Mon petit 650 DR m’attendait en bas avec le plein (oui parce que je l’avais acheté la semaine où je m’étais inscrit au permis et le soir, souvent, par accident ou omission, j’allais malencontreusement rouler sur les petits sentiers forestiers alentours. C’est pas bien, je sais), mais cette fois je l’enfourchais pour de bon. Légalement, je veux dire. Et mine de rien, ça fait une sacrée différence. Parce qu’enfin ça me permettait de revivre véritablement un moment fondateur vieux de 15 ans. Pour moi c’est ça, la liberté de la moto. C’est un équilibre, dans tous les sens du terme. L’équilibre entre humilité et orgueil, entre danger et sécurité. Sur une bécane, t’as pas le choix, tu dois assumer l’image que tu renvois. Sympathie, jalousie, admiration, haine ou agacement, peu importe, mais c’est véritablement une facette de toi-même que tu montres en public. Chacun a ses motivations, ses raisons et ses façons de pratiquer la moto. Mais on a toutes et tous une chose en commun, c’est qu’on ne fait pas semblant.
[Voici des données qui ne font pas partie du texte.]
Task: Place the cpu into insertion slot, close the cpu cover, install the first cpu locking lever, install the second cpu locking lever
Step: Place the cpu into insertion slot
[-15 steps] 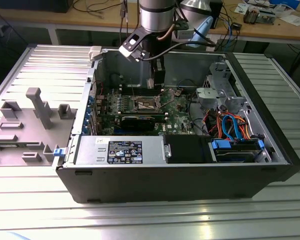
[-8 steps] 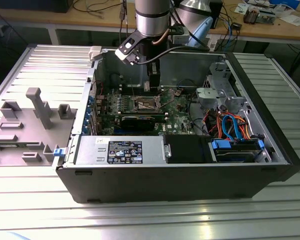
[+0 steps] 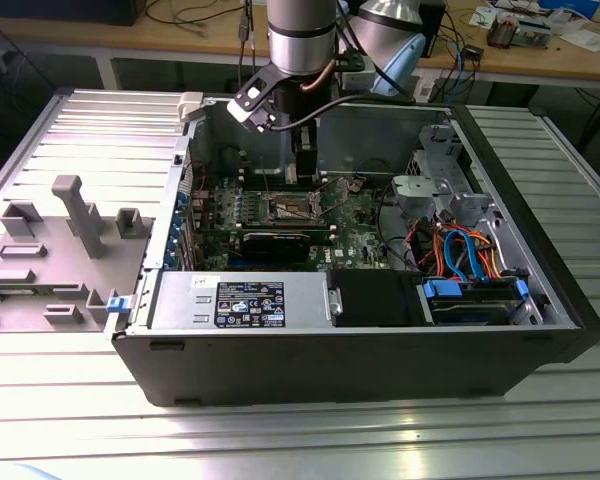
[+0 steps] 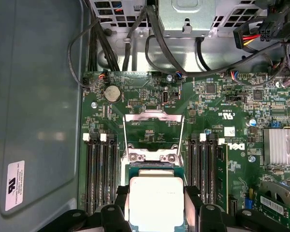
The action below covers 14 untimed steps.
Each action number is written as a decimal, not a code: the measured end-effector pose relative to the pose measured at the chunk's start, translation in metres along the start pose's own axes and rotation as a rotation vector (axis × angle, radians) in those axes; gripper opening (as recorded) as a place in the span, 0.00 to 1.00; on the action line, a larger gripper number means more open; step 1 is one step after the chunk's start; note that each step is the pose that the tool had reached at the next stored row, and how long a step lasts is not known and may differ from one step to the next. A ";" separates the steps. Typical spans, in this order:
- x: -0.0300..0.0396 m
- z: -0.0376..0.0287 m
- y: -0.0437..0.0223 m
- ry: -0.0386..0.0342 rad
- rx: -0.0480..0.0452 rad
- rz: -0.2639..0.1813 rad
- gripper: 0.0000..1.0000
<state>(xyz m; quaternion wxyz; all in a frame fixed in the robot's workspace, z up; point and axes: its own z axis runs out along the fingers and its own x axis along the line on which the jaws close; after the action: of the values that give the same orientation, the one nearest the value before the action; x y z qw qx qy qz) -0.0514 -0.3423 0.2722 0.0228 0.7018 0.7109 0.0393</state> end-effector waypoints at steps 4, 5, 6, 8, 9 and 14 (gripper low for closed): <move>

Alors oui je sais, c’est triste. J’en entends déjà certains s’offenser. Et le petit salé aux lentilles, dans tout ça ? Ben j’en sais toujours rien et j’aime autant avertir que je m’en contrefous.
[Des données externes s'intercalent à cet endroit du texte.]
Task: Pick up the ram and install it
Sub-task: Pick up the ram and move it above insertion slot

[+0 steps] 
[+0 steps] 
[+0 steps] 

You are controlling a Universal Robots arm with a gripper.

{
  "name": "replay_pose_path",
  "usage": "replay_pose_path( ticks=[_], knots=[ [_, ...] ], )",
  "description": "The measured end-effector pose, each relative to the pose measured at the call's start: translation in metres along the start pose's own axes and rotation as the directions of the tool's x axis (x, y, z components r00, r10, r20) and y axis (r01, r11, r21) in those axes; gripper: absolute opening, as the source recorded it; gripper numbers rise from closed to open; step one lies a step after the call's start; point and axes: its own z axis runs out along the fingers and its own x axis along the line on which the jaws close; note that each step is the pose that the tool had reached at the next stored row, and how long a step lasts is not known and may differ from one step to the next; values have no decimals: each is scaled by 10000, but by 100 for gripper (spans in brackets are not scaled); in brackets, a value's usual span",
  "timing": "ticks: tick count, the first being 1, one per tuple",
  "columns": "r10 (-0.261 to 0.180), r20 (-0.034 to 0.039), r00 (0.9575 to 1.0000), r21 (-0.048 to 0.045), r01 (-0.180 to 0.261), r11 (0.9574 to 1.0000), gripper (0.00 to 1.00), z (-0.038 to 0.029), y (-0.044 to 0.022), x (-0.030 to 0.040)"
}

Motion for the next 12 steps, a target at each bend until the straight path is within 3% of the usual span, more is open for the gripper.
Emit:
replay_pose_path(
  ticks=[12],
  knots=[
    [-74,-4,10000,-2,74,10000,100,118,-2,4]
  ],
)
Si c’est pas être libre, ça…
Merci Regis!
Tu m’as fait revivre mon enfance!!!
J’adore!
Quelle belle plume !!! Merci pour ce moment !
Hey co-stagiaire !
Excellent, on n’aurait pas pu mieux définir le petit salé aux lentilles (moi aussi j’adore ça), come le sentiment de liberté à moto !
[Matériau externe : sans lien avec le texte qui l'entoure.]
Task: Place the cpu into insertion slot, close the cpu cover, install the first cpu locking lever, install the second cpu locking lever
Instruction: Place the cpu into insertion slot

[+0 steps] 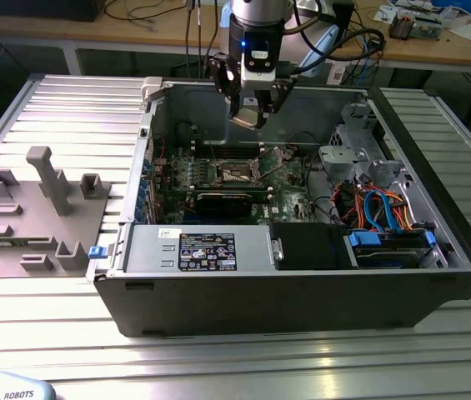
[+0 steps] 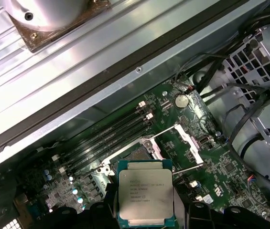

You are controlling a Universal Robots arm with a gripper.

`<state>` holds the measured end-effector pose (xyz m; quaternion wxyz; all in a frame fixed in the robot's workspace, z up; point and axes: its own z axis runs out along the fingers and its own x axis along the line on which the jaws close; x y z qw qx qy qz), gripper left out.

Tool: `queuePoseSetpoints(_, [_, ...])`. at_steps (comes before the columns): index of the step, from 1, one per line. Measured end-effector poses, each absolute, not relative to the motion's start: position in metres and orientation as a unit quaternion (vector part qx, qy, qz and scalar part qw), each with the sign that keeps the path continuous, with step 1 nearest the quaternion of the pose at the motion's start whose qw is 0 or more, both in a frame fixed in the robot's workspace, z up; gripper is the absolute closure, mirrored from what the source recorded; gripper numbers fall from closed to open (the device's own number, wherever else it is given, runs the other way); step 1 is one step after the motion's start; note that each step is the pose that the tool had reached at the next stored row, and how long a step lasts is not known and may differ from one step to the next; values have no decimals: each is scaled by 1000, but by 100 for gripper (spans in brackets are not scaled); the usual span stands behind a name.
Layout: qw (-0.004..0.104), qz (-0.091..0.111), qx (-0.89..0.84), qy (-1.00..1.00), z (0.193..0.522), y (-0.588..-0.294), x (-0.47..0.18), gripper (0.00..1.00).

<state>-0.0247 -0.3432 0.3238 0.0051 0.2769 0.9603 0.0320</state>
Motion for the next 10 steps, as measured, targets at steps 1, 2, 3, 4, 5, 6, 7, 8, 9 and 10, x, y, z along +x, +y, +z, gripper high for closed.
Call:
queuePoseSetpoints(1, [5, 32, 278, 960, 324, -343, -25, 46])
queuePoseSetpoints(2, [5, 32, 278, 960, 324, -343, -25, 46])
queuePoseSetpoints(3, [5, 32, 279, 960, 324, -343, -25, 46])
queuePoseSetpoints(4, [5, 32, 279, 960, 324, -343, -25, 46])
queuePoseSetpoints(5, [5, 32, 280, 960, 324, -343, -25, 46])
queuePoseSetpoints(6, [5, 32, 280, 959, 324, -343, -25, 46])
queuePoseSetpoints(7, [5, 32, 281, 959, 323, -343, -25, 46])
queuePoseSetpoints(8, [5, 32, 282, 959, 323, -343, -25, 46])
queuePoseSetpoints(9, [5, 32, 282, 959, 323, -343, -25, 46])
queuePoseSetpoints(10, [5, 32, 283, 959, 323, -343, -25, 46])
En revanche, je suis jaloux : je viens de me faire souffler un sujet d’article, sur ma première fois sur une moto.
Ton gars sous son parasol, il n’aurait officié à Montlhéry des fois ?
Encore bravo pour l’article, je pense qu’on est un paquet à s’y retrouver !
Merci collègue !
Désolé pour le soufflage ! On peut se partager le filon des autres premières fois, si tu veux. On se met d’accord sur qui se charge de la première gamelle, la première rincée… On se partage sournoisement et avidement le monopole du dépucelage motard, qu’est ce que t’en dis ? 😀
La bonne nouvelle c’est que vous pourrez même vous répartir les parts du gâteau autour d’une binouze les gars : Vous êtes presque voisins Suisse/Savoie. Bon, là il y a un peu de neige, mais dans quelques mois… 😉
Mais carrément !
Bravo !
De bons vieux souvenirs d’enfance qui remontent aussi à lire ca !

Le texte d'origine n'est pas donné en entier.